### EXERCISE BRIEF
From the records beneath, determine how many lines contain "robot" and report only that figure.
========================================
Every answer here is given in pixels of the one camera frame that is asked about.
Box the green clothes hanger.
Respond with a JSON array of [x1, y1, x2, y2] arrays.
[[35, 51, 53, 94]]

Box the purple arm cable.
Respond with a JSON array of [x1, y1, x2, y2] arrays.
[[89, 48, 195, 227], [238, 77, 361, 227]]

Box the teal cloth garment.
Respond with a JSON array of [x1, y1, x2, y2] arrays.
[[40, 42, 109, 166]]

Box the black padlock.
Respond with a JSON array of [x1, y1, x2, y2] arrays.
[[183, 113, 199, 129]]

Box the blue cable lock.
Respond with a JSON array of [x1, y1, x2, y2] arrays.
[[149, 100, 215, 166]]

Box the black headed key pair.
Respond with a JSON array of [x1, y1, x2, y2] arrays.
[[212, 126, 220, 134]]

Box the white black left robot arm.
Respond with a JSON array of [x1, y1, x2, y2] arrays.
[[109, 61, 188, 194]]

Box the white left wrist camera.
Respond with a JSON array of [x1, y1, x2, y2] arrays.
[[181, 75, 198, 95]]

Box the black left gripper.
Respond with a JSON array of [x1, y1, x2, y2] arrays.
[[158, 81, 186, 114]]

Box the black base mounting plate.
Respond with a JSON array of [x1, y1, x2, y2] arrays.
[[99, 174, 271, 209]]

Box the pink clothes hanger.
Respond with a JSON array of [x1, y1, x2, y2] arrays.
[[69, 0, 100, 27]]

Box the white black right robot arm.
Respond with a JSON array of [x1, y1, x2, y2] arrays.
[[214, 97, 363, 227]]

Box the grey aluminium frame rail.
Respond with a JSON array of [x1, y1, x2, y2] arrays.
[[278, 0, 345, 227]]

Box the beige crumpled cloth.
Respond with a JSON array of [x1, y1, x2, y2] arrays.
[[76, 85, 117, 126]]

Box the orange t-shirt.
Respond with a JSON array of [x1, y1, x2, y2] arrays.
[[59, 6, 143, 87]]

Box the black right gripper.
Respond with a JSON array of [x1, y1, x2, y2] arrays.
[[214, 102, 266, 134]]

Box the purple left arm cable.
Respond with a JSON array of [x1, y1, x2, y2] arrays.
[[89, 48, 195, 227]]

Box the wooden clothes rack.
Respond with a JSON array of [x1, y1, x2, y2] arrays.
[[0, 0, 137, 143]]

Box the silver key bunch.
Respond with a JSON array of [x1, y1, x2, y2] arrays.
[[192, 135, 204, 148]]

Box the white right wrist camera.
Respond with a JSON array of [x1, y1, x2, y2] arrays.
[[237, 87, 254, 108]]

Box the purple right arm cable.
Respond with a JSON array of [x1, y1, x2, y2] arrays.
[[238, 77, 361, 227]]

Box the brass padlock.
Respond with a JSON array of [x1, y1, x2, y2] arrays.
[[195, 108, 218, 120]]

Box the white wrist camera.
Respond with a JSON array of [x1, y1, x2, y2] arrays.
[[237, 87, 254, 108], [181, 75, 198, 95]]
========================================
### RESULT OF THIS EXERCISE
2